STREET ART- Le petit garçon rouge est arrivé sans crier gare le 15 juin, au petit matin. Depuis qu’elle est installée dans le trou béant d’un dégueuloir, cette statue aux grandes oreilles n’a de cesse d’intriguer les passants. Mais que fait-elle là ?
// Par Gabriel Haurillon
Sié / JTLes bus grondent, menacent, et tracent finalement leur route sur le plus vieux pont de Toulouse. Quelques mètres en dessous, une petite statue regarde la Garonne, imperturbable. À deux platanes de là, Rénata, étudiante, s’apitoie sur le sort du personnage : « On pourrait croire que quelqu’un l’a puni au milieu de l’eau sale ». « Pas du tout, c’est un petit démon. Regarde, il a des cornes de diablotin. Il est fier de lui et trône sur les ténèbres », la contredit Solène, moins compatissante.
Mais comment ce gamin insolent est-il arrivé là ? « Je crois que c’est un artiste toulousain qui met des lapins rouges partout dans Toulouse », explique Marie à ses collègues du Lycée professionnel Jasmin. « Moi, ça me fait plutôt penser au bonnet qu’on mettait aux enfants quand ils faisaient des bêtises. Il me fait de la peine », déclare Leïla, plus perspicace que son enseignante.
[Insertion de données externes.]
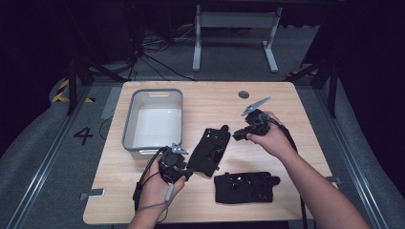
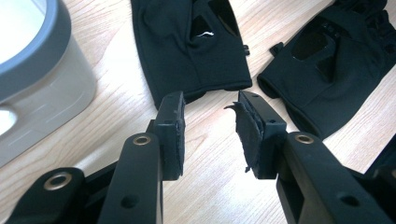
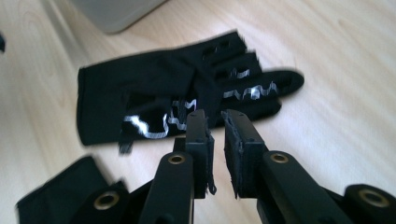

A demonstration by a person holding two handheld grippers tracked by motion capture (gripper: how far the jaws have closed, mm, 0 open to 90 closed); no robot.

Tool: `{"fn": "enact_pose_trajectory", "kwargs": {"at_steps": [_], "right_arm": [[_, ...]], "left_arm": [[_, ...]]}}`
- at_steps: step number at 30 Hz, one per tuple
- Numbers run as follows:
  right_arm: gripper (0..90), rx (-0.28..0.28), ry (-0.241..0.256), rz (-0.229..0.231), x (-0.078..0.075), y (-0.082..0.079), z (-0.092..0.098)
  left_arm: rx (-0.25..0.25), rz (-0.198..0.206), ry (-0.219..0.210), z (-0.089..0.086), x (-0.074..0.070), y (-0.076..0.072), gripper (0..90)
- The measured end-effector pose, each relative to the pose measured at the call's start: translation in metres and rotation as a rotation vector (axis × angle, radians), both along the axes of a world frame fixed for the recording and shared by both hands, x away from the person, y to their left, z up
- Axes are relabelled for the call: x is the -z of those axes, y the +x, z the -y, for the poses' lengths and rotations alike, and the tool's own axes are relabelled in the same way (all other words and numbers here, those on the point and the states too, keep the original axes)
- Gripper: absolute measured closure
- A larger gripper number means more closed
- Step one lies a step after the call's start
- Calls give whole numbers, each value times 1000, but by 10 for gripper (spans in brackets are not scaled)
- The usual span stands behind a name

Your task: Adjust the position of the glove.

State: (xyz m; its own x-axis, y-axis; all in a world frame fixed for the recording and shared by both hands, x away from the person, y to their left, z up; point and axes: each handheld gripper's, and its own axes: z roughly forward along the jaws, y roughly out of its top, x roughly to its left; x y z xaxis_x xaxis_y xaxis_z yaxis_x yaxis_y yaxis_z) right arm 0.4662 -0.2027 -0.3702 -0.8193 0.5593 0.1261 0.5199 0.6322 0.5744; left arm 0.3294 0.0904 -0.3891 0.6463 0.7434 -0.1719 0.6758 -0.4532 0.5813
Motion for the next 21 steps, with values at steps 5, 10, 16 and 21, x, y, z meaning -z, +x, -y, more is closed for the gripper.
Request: {"fn": "enact_pose_trajectory", "kwargs": {"at_steps": [5,10,16,21], "right_arm": [[763,5,6,0,4,23,-26],[737,16,16,5,14,37,-46],[721,11,-20,-6,31,53,-71],[674,34,-33,-3,43,66,-83]], "left_arm": [[-27,17,-12,-5,1,-4,626],[-52,12,-8,-11,4,-6,615],[-80,6,-5,-14,10,-7,603],[-81,-8,6,-14,16,-6,599]]}}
Pour comprendre, il faut se rendre dans un immeuble, à deux kilomètres de là, sur le boulevard de la gare. Dans la cour gît un canot pneumatique dégonflé. Une porte sur la gauche ouvre sur l’atelier de James Colomina, 42 ans. Ce prothésiste dentaire est l’artiste derrière le garçon du pont neuf.
« En fait, c’est un écolier qui porte le bonnet d’âne. Il est puni, mis à l’écart », confirme James Colomina. « Je l’ai mis là parce qu’il est comme beaucoup de personnes différentes, qui se sentent stigmatisées. » L’artiste a choisi le pont parce qu’il représente à ses yeux le lieu où s’abritent les marginaux, les laissés pour compte.
Le 15 juin à 3h du matin, le plasticien est allé au pied du pont neuf avec une échelle, sa sculpture et un matelas pneumatique de fortune. « J’étais un peu à l’étroit et je n’avais presque pas de place pour ramer. C’était laborieux ! ». James Colomina a ensuite hissé la statue de 40 kg dans le dégueuloir, avant de redescendre au bord de l’eau, grâce à une corde attachée au bateau : « l’opération a duré 40 minutes et c’était sportif. J’éteignais régulièrement la lampe frontale pour ne pas être repéré. »
Il y a quelques mois déjà, l’artiste a juché une statue à capuche sur le toit de son atelier. La résine époxy qui recouvre ces sculptures est résistante à l’eau et aux UV : « Du coup, elles devraient tenir longtemps. Je n’ai pas l’intention de les enlever. Au contraire, d’autres devraient apparaître bientôt. » Pas de précision sur le lieu ni la figure qui sera représentée. Seul indice : « Elle sera rouge.